Pure political power has no room for the phony optics of “fairness.”  The aim is simple: acquire the  power to get what you want, when you want it, from who you want it.  The concept of fairness is not one that has to be served, but, when resources and opportunity permit, be circumvented, especially where there is confidence that the costs of circumvention is lower than the benefits that flow from garnering political power.

I think McConnell’s power play was the right move. If you have political power, you use it.  Whether this move implodes will depend on how well the Democrats campaign this spring, summer, and fall.  An effective campaign means coalescing quickly behind one candidate, the one voice they believe can out argue Donald Trump.

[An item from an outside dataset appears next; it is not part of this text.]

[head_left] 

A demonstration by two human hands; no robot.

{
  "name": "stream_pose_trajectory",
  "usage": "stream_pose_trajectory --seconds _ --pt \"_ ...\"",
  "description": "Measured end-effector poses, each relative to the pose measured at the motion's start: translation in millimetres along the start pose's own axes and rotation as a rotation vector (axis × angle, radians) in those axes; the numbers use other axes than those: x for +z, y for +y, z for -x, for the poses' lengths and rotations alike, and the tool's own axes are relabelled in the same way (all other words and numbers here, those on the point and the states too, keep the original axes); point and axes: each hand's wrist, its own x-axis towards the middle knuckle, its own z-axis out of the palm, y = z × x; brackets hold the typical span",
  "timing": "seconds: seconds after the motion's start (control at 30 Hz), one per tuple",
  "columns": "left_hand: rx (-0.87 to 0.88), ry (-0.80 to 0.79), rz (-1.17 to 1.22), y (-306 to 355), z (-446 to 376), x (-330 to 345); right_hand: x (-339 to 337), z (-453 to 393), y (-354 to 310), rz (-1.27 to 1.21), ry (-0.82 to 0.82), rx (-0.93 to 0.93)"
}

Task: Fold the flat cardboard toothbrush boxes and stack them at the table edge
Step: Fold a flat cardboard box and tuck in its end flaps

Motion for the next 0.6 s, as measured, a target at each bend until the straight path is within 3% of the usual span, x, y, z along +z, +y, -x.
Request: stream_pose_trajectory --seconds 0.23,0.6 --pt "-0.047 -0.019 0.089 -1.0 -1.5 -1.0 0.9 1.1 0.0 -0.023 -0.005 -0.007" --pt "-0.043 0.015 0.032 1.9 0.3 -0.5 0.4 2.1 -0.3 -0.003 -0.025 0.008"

Blacks need to re-direct political capital to local election markets

I caught the last thirty minutes of tonight’s Democratic Party debate. I was able to hear some of their discussion on foreign policy which I did not find impressive.  Overall, these candidates tried to play both sides of the fence when it came to Afghanistan, claiming on the one hand that it is time for the United States to leave the central Asian burial ground of empires while on the other hand satisfying the sentiments of war hawks by considering the deployment of a reduced force, just in case the U.S. needed to re-insert itself.  That sure doesn’t sound like commitment to the idea of departing.

Another sign of a lack of commitment on the part of Democrats was the dearth of ethnic minorities on the debate stage.  Andrew Yang, an American of Asian descent, was the only ethnic minority participating in the debate.  That Mr. Yang is still in contention is a testament to his entrepreneurial savvy and his policy focus, specifically the idea of a $1,000 a month universal basic income payment to every eligible American.

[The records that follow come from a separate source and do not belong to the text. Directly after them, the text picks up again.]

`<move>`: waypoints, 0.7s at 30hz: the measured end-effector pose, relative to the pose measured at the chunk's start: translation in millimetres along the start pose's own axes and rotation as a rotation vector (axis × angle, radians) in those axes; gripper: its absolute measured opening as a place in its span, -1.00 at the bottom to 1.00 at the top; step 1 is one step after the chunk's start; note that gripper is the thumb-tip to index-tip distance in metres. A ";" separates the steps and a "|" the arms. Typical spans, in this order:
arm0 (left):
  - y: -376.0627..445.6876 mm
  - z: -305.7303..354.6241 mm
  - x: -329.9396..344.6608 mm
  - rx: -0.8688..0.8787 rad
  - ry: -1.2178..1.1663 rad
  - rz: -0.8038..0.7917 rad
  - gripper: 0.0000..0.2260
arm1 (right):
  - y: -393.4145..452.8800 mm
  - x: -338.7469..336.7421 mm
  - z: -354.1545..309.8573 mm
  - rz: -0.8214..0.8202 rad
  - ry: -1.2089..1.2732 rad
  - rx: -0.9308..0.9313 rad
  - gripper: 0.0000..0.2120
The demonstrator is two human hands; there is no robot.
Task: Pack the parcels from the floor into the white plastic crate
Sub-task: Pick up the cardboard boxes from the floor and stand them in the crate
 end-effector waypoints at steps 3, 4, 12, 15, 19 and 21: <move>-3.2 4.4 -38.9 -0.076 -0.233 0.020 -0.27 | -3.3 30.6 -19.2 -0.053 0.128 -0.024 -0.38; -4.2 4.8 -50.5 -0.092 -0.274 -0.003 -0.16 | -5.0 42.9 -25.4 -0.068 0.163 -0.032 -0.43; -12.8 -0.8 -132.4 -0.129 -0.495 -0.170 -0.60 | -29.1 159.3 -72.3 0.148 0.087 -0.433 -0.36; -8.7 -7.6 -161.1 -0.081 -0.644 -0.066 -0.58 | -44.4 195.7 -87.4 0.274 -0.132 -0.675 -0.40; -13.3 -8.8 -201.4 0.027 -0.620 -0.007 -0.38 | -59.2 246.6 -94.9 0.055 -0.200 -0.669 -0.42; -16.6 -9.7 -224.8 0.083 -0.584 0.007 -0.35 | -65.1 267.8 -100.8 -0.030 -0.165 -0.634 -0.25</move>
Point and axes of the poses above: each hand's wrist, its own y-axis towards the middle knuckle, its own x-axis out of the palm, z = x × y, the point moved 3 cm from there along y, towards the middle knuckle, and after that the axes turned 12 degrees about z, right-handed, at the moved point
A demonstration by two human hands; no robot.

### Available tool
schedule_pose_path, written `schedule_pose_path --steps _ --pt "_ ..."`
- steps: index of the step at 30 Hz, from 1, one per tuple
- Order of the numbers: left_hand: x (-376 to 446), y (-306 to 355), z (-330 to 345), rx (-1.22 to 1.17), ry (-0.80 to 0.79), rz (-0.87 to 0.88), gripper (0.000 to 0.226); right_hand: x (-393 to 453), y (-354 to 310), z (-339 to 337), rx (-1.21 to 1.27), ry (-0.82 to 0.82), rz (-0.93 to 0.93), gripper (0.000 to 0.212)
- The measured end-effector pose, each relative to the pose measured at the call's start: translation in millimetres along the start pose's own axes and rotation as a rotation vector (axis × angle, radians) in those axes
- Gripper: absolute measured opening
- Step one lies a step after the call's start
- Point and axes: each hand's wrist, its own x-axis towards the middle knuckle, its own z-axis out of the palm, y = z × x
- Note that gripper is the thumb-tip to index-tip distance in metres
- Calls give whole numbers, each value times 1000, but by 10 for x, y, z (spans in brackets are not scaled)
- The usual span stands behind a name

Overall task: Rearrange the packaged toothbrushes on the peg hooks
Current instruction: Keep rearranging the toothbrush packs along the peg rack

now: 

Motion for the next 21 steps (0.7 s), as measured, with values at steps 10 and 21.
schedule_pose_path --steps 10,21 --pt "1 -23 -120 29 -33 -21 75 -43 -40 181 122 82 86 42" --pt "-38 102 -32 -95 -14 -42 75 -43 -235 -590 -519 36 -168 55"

Strong messaging on specific policy measures appears to be the sustaining formula for the debate survivors as they prepare for next February’s Iowa caucus and New Hampshire primary.  Yang, along with U.S. Senator Elizabeth Warren and U.S. Senator Bernie Sanders are doing well because, in my opinion, they have developed a narrative that they can brand themselves with and sell to the public.

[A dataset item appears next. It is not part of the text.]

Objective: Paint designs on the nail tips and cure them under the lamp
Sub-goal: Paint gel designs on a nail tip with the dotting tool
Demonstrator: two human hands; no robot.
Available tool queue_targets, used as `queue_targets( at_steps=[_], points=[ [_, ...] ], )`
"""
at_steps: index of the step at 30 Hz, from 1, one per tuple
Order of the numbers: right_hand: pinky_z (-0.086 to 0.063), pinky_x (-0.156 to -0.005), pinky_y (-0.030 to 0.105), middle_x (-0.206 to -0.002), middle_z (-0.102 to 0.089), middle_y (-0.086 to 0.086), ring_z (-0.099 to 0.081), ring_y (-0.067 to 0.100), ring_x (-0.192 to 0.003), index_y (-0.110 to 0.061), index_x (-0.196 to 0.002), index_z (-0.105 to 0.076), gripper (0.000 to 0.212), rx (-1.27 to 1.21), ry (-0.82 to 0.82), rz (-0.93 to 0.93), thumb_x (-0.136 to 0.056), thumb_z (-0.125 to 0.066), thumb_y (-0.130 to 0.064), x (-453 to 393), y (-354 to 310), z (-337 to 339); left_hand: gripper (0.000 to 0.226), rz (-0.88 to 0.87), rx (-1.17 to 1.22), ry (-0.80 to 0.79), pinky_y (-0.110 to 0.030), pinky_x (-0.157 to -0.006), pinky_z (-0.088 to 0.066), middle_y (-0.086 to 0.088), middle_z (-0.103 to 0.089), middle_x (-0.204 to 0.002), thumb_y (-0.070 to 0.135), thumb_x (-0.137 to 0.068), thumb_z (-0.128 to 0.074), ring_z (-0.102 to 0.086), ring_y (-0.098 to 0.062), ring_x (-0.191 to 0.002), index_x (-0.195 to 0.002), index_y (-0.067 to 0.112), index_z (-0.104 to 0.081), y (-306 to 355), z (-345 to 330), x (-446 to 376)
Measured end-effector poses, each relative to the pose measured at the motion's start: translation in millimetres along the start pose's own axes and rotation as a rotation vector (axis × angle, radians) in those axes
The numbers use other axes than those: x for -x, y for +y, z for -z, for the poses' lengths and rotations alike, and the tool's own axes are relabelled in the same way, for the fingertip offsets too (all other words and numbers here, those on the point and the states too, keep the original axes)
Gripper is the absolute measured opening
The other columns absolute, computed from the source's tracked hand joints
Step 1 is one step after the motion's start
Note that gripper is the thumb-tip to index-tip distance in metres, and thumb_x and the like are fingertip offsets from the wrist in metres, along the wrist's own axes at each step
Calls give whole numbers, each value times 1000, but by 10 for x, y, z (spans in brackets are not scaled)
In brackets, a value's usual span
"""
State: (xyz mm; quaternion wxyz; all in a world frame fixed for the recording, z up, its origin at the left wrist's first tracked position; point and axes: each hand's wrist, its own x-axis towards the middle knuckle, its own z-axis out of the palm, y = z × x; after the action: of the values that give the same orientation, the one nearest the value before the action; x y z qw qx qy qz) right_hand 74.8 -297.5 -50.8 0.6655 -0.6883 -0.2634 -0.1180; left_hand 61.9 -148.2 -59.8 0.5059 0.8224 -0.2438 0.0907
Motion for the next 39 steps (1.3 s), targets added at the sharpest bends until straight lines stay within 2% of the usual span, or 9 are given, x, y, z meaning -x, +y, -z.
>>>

Someone failed to get the important point of narrative and branding across to U.S. Senator Kamala Harris, who was not known for any specific policy  agenda, definitely not a black agenda or narrative of any kind.  The same can be said for U.S. Senator Cory Booker who was absent from tonight’s debate stage.  If their hope was to ride the Obama Coalition, that bus is being driven by former Vice-President Joe Biden, and right now appears not to be letting anyone else steer the wheel.

The lack of blacks on the debate stage is not surprising. As the Boomers get older, the sway of the Democratic Party on blacks is decreasing.  It is not unusual to hear younger blacks and even a few older blacks question the efficacy of the Democratic Party when it comes to a black agenda.  And while the Democratic Party harps inclusion and diversity, the reality is that younger blacks are seeing less of an economic and social space for them in American society.  This view will only become more precarious as the demographics continue to change and blacks find themselves an increasingly smaller proportion of the population.

Returns on black political capital will remain flat if the focus remains on national elections. The numbers are just not there no matter what Democratic talking heads keep saying.  More importantly, the issues that concern blacks most; unfair treatment by the criminal justice system, unemployment, gentrification, are not federal issues.  While national leaders maybe able to advocate for block grants and other large sources of capital to be directed toward the States, it is state and local politics that will determine how those funds get distributed to and throughout communities.  Ensuring that West End Atlanta gets its share of federal government funds compared to the affluent north side of turn will turn just as much on local politics as it does federal jawboning.